Your goal:
From the listing below, extract every line in which the word "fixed" appears.
──────── Given data
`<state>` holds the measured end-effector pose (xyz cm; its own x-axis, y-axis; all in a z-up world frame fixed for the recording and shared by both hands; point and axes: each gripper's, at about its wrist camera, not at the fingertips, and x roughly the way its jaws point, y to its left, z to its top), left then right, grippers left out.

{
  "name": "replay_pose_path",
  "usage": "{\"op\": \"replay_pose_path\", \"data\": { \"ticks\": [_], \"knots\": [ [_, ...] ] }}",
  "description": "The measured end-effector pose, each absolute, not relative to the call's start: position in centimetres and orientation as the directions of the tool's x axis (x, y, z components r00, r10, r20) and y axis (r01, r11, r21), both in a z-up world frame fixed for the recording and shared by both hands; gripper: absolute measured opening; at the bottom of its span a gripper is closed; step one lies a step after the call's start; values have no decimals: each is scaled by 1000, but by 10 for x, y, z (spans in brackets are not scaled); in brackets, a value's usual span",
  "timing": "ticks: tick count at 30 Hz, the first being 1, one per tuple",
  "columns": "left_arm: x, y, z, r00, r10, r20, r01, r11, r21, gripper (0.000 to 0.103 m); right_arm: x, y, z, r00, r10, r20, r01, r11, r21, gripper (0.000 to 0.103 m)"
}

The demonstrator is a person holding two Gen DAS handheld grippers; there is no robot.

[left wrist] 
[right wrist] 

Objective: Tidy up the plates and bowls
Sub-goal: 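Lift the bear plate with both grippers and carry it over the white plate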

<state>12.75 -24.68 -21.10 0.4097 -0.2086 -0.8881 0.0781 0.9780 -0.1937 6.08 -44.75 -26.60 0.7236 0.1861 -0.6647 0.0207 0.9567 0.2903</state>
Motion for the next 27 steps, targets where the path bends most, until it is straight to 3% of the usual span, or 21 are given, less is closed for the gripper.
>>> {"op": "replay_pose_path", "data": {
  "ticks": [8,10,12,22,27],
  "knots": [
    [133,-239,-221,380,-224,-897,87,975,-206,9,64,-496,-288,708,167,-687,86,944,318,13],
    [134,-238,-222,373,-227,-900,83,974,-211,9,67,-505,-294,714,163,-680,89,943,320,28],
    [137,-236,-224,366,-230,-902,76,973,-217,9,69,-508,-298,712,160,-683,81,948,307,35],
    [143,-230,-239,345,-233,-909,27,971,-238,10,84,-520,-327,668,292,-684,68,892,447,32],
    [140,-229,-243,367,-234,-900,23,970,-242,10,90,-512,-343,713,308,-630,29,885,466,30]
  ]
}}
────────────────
Written reply:
`<state>` holds the measured end-effector pose (xyz cm; its own x-axis, y-axis; all in a z-up world frame fixed for the recording and shared by both hands; point and axes: each gripper's, at about its wrist camera, not at the fingertips, and x roughly the way its jaws point, y to its left, z to its top), left then right, grippers left out.
  "description": "The measured end-effector pose, each absolute, not relative to the call's start: position in centimetres and orientation as the directions of the tool's x axis (x, y, z components r00, r10, r20) and y axis (r01, r11, r21), both in a z-up world frame fixed for the recording and shared by both hands; gripper: absolute measured opening; at the bottom of its span a gripper is closed; step one lies a step after the call's start; values have no decimals: each is scaled by 1000, but by 10 for x, y, z (spans in brackets are not scaled); in brackets, a value's usual span",

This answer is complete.